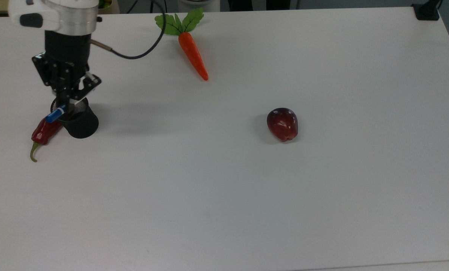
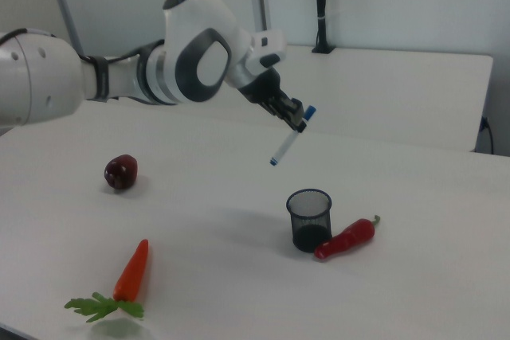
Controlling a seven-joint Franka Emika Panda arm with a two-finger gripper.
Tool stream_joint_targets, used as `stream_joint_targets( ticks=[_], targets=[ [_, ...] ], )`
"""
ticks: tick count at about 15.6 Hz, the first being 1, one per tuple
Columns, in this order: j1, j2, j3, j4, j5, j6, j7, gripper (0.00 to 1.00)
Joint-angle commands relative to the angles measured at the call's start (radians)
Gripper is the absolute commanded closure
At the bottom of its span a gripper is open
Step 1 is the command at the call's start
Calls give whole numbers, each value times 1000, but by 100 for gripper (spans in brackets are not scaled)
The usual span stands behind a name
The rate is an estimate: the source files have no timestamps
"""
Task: Place marker
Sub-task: 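Lower the marker into the cup and open the gripper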
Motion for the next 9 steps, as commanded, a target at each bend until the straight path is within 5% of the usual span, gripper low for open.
stream_joint_targets(
  ticks=[1,9],
  targets=[
    [-43,17,4,-97,-68,141,9,87],
    [-82,34,-16,-161,-84,267,16,86]
  ],
)
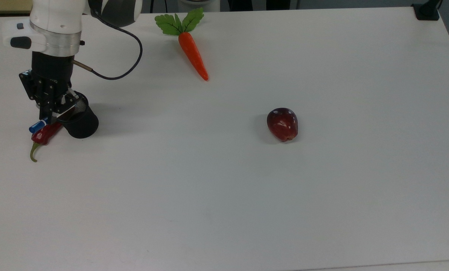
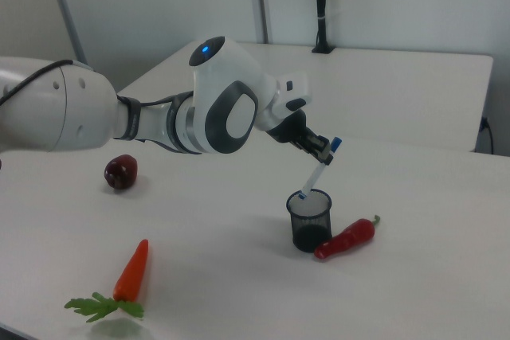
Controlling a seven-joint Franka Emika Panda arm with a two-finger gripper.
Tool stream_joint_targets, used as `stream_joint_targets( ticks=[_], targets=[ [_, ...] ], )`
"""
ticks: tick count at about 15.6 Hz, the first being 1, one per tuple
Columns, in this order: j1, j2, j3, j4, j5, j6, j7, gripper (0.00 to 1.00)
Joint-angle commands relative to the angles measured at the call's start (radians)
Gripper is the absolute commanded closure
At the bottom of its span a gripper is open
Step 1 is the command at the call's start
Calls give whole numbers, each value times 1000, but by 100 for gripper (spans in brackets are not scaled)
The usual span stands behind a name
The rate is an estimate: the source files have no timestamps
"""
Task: Place marker
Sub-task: 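Lower the marker into the cup and open the gripper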
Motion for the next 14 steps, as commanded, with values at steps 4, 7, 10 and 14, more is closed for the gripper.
stream_joint_targets(
  ticks=[4,7,10,14],
  targets=[
    [3,-23,-12,-69,-22,20,16,80],
    [2,-23,-12,-74,-20,17,16,65],
    [2,-24,-12,-71,-20,14,17,7],
    [23,-29,-7,-58,-17,8,16,0]
  ],
)
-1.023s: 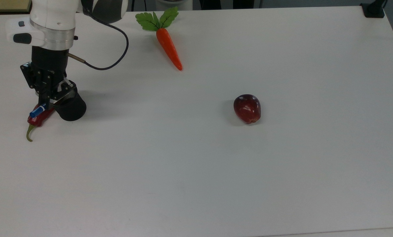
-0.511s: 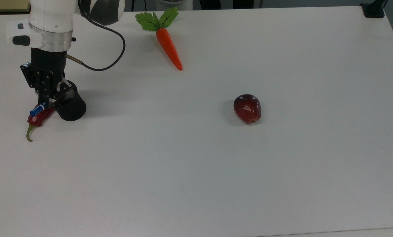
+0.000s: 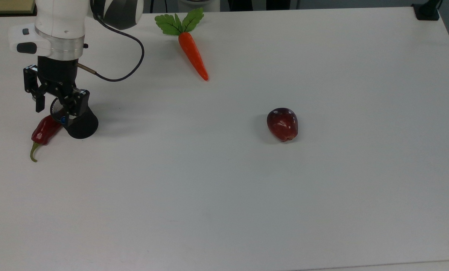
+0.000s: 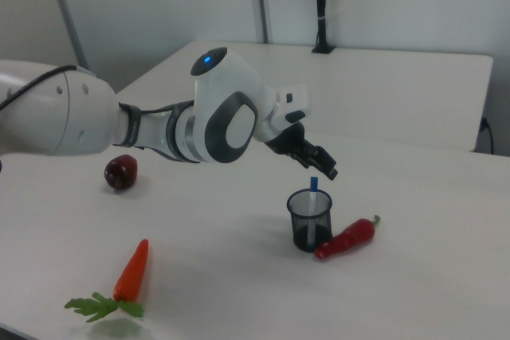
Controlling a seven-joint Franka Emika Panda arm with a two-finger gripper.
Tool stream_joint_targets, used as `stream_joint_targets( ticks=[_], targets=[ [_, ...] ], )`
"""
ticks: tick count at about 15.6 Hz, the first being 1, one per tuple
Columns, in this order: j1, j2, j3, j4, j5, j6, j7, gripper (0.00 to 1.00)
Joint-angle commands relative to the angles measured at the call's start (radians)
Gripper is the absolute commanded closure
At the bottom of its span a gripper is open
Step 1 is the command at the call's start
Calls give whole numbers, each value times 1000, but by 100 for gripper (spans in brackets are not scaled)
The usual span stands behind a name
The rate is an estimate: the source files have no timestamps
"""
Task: Place marker
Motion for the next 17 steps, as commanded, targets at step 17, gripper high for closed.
stream_joint_targets(
  ticks=[17],
  targets=[
    [358,-243,21,10,137,-430,5,0]
  ],
)
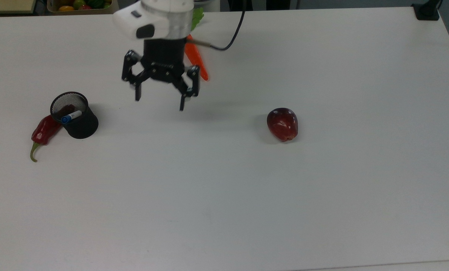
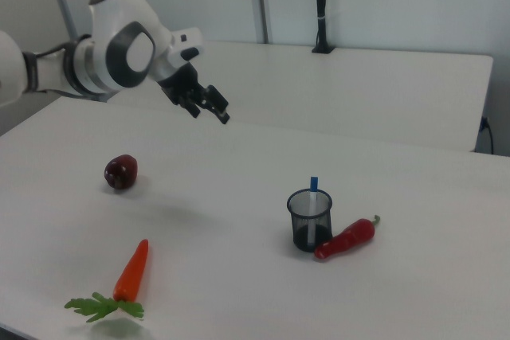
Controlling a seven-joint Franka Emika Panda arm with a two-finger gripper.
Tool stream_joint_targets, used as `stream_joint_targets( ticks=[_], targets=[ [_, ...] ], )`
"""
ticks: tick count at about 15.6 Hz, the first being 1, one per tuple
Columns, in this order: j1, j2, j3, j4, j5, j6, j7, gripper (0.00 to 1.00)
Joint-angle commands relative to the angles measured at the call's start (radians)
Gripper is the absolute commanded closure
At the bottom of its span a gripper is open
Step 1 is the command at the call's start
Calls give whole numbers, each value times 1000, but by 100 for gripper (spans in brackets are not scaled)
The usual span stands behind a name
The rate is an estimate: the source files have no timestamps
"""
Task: Place marker
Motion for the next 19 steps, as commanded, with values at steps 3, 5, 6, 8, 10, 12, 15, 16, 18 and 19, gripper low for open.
stream_joint_targets(
  ticks=[3,5,6,8,10,12,15,16,18,19],
  targets=[
    [32,-153,-8,-22,100,-232,-56,0],
    [31,-195,-8,-22,121,-327,-117,0],
    [26,-213,-8,-22,127,-384,-151,0],
    [21,-239,-12,-22,132,-495,-217,0],
    [21,-264,-17,-22,134,-576,-255,0],
    [20,-270,-23,-22,134,-630,-257,0],
    [17,-262,-26,28,134,-688,-266,0],
    [17,-256,-26,45,134,-701,-271,0],
    [14,-253,-26,48,141,-699,-271,0],
    [12,-252,-26,53,144,-701,-271,0]
  ],
)
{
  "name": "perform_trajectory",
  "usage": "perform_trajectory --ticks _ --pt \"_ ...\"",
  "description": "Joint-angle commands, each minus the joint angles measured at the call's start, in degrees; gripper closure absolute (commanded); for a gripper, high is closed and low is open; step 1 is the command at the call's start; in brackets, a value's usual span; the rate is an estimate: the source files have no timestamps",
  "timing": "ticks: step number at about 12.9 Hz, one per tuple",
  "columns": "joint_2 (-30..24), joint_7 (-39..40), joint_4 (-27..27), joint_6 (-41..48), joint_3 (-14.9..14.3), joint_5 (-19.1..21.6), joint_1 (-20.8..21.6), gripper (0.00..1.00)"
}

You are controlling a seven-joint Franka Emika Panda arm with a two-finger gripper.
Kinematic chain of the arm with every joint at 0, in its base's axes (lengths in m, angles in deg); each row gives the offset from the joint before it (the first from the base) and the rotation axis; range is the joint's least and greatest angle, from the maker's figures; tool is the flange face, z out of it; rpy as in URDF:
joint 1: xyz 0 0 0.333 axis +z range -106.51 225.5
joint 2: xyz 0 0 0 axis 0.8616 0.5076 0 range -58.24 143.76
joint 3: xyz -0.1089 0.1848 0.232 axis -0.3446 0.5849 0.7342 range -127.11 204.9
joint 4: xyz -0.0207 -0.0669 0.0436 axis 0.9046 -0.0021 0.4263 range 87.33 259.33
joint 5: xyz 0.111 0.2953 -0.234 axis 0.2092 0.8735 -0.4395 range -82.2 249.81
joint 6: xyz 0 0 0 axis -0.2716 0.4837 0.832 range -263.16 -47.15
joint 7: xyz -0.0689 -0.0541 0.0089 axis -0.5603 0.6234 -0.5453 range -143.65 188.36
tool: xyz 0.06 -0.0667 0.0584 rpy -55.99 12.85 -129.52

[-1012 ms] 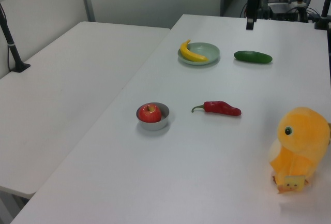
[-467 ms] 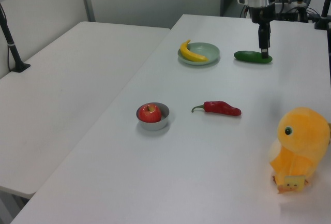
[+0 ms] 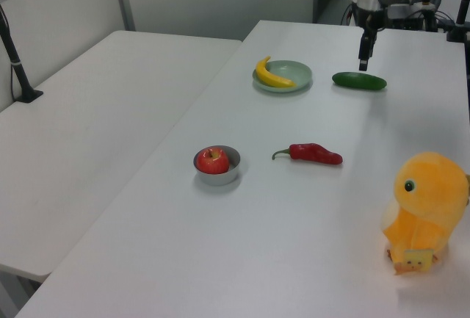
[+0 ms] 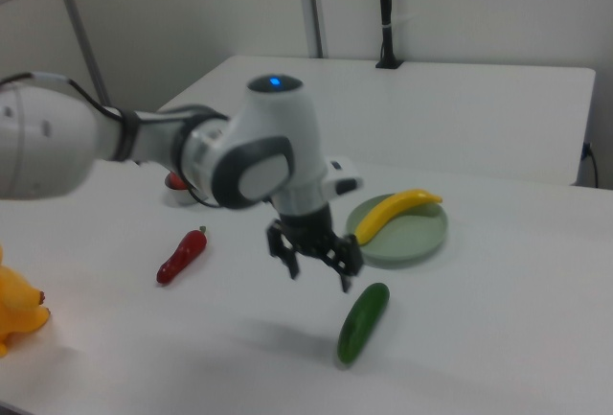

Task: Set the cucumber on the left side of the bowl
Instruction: 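Lower the open gripper over the green cucumber and close on it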

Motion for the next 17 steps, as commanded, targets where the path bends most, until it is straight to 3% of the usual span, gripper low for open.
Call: perform_trajectory --ticks 1,5,6,10,11,14,17 --pt "6.03 3.14 -0.11 -9.08 -1.47 -0.52 -2.23 0.0" --pt "9.47 4.82 -0.64 -12.53 -1.47 -0.52 -3.64 0.0" --pt "9.55 4.82 -0.55 -12.53 -1.47 -0.52 -3.73 0.06" --pt "9.73 3.94 -0.64 -12.0 -1.12 -0.35 -3.3 0.78" --pt "9.3 3.85 -0.64 -11.56 -0.94 -0.26 -3.12 0.85" --pt "6.75 3.76 -2.56 -7.01 -0.42 0.27 -0.94 0.85" --pt "4.37 -0.18 -9.49 -0.24 0.46 1.23 3.9 0.85"
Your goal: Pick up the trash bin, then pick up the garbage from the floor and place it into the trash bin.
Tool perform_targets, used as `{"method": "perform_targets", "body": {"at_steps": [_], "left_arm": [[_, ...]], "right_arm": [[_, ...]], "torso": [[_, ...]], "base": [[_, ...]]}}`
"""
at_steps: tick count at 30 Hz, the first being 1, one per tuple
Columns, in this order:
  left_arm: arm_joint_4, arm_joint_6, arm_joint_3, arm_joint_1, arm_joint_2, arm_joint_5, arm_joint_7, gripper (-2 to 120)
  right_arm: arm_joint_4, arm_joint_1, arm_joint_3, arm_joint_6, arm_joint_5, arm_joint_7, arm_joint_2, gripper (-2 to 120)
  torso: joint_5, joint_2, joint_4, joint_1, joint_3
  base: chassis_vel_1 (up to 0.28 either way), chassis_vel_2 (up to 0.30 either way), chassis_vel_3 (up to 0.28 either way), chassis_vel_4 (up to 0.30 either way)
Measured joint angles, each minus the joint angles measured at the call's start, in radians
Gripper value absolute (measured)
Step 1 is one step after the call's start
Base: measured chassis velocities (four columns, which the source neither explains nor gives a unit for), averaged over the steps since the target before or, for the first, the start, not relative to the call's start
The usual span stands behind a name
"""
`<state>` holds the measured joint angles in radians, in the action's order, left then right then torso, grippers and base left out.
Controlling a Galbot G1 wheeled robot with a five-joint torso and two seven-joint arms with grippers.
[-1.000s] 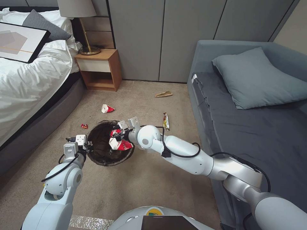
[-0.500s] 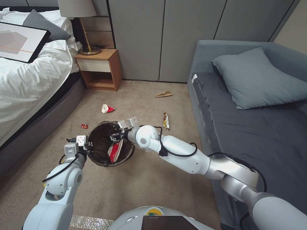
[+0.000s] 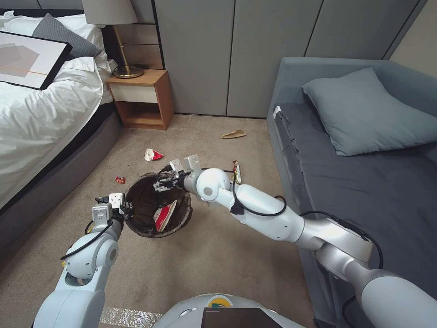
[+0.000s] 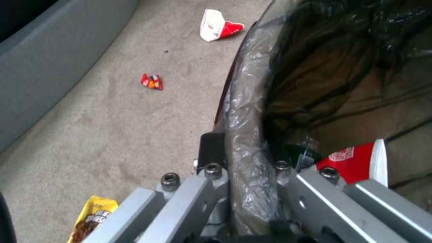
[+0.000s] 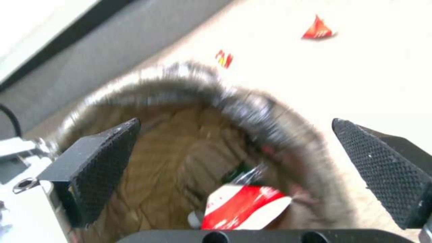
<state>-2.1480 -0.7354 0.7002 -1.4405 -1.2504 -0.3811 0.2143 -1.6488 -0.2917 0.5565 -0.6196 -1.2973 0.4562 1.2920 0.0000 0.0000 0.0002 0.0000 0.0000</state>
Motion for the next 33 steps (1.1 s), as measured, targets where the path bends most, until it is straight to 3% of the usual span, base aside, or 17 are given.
{"method": "perform_targets", "body": {"at_steps": [4,7,12,15,18,19,20,23,24,26,28,30,31,33], "left_arm": [[-0.001,0.000,-0.002,0.002,0.004,0.000,-0.003,3],[-0.007,0.000,-0.010,0.003,0.001,0.003,-0.003,3],[-0.018,0.000,-0.016,0.000,-0.002,0.005,-0.004,3],[-0.031,0.000,-0.016,-0.008,-0.002,0.006,-0.004,3],[-0.038,0.000,-0.018,-0.017,-0.004,0.005,-0.005,3],[-0.044,0.000,-0.022,-0.024,-0.008,0.004,-0.005,3],[-0.044,0.000,-0.022,-0.024,-0.008,0.004,-0.005,3],[-0.065,0.000,-0.031,-0.033,-0.014,0.003,-0.009,3],[-0.065,0.000,-0.031,-0.033,-0.014,0.003,-0.009,3],[-0.084,0.000,-0.032,-0.034,-0.013,0.000,-0.010,3],[-0.087,0.000,-0.031,-0.034,-0.012,-0.002,-0.010,3],[-0.100,0.000,-0.024,-0.038,-0.006,-0.007,-0.011,3],[-0.100,0.000,-0.024,-0.038,-0.006,-0.007,-0.011,3],[-0.108,0.000,-0.015,-0.045,-0.004,-0.013,-0.011,3]], "right_arm": [[-0.106,-0.030,-0.087,-0.011,-0.013,0.026,-0.077,100],[-0.193,-0.074,-0.175,-0.013,-0.007,0.030,-0.197,100],[-0.255,-0.135,-0.273,-0.011,0.010,0.023,-0.280,100],[-0.349,-0.253,-0.443,0.005,0.040,0.004,-0.370,100],[-0.402,-0.331,-0.529,0.041,0.087,-0.006,-0.413,100],[-0.444,-0.413,-0.613,0.066,0.137,-0.017,-0.432,100],[-0.444,-0.413,-0.613,0.066,0.137,-0.017,-0.432,100],[-0.518,-0.606,-0.808,0.090,0.224,-0.042,-0.422,100],[-0.518,-0.606,-0.808,0.090,0.224,-0.042,-0.422,100],[-0.539,-0.710,-0.965,0.101,0.306,-0.085,-0.381,100],[-0.542,-0.735,-1.004,0.102,0.321,-0.095,-0.367,100],[-0.546,-0.824,-1.130,0.117,0.391,-0.133,-0.309,100],[-0.546,-0.824,-1.130,0.117,0.391,-0.133,-0.309,100],[-0.554,-0.930,-1.234,0.154,0.528,-0.188,-0.237,100]], "torso": [[0.0002,0.000,-0.0001,0.000,0.000],[0.0003,0.000,-0.0002,0.000,0.000],[0.0004,0.000,-0.0003,0.000,0.000],[0.0004,0.000,-0.0003,0.000,0.000],[0.0002,0.000,-0.0003,0.000,0.000],[0.0005,0.000,-0.0004,0.000,0.000],[0.0005,0.000,-0.0004,0.000,0.000],[0.0006,0.000,-0.0004,0.000,0.000],[0.0006,0.000,-0.0004,0.000,0.000],[0.0001,0.000,-0.0005,0.000,0.000],[0.0002,0.000,-0.0006,0.000,0.000],[0.0002,0.000,-0.0003,0.000,0.000],[0.0002,0.000,-0.0003,0.000,0.000],[0.0001,0.000,0.0000,0.000,0.000]], "base": [[0.000,0.000,0.000,0.000],[0.000,0.000,0.000,0.000],[0.000,0.000,0.000,0.000],[0.000,0.000,0.000,0.000],[0.000,0.000,0.000,0.000],[0.000,0.000,0.000,0.000],[0.000,0.000,0.000,0.000],[0.000,0.000,0.000,0.000],[0.000,0.000,0.000,0.000],[0.000,0.000,0.000,0.000],[0.000,0.000,0.000,0.000],[0.000,0.000,0.000,0.000],[0.000,0.000,0.000,0.000],[0.000,0.000,0.000,0.000]]}}
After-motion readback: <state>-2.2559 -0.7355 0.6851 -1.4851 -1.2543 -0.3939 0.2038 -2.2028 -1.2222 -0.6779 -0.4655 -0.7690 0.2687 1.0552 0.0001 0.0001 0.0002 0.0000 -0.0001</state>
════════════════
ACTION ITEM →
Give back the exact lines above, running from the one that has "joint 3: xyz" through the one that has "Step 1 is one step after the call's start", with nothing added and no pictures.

REPLY TO THE EXERCISE →
joint 3: xyz -0.1089 0.1848 0.232 axis -0.3446 0.5849 0.7342 range -127.11 204.9
joint 4: xyz -0.0207 -0.0669 0.0436 axis 0.9046 -0.0021 0.4263 range 87.33 259.33
joint 5: xyz 0.111 0.2953 -0.234 axis 0.2092 0.8735 -0.4395 range -82.2 249.81
joint 6: xyz 0 0 0 axis -0.2716 0.4837 0.832 range -263.16 -47.15
joint 7: xyz -0.0689 -0.0541 0.0089 axis -0.5603 0.6234 -0.5453 range -143.65 188.36
tool: xyz 0.06 -0.0667 0.0584 rpy -55.99 12.85 -129.52

[-1012 ms] 
[-467 ms] 
[+0 ms] 
[+0 ms] 

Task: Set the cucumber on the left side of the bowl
Instruction: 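Lower the open gripper over the green cucumber and close on it
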
Motion for the next 17 steps, as commanded, targets where the path bends most, until it is straight to 3% of the usual span, gripper low for open.
Call: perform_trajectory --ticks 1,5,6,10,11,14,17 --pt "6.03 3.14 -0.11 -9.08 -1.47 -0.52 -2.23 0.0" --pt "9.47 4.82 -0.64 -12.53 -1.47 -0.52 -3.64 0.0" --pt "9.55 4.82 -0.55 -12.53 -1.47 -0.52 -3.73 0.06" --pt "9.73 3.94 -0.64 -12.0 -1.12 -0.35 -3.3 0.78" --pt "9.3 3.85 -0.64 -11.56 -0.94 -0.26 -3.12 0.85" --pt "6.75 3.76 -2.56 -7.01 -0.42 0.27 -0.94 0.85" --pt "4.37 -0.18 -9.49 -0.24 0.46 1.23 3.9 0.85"
Your goal: Pick up the trash bin, then pick up the garbage from the floor and place it into the trash bin.
Tool perform_targets, used as `{"method": "perform_targets", "body": {"at_steps": [_], "left_arm": [[_, ...]], "right_arm": [[_, ...]], "torso": [[_, ...]], "base": [[_, ...]]}}`
"""
at_steps: tick count at 30 Hz, the first being 1, one per tuple
Columns, in this order:
  left_arm: arm_joint_4, arm_joint_6, arm_joint_3, arm_joint_1, arm_joint_2, arm_joint_5, arm_joint_7, gripper (-2 to 120)
  right_arm: arm_joint_4, arm_joint_1, arm_joint_3, arm_joint_6, arm_joint_5, arm_joint_7, arm_joint_2, gripper (-2 to 120)
  torso: joint_5, joint_2, joint_4, joint_1, joint_3
  base: chassis_vel_1 (up to 0.28 either way), chassis_vel_2 (up to 0.30 either way), chassis_vel_3 (up to 0.28 either way), chassis_vel_4 (up to 0.30 either way)
Measured joint angles, each minus the joint angles measured at the call's start, in radians
Gripper value absolute (measured)
Step 1 is one step after the call's start

No further output is expected for this exercise.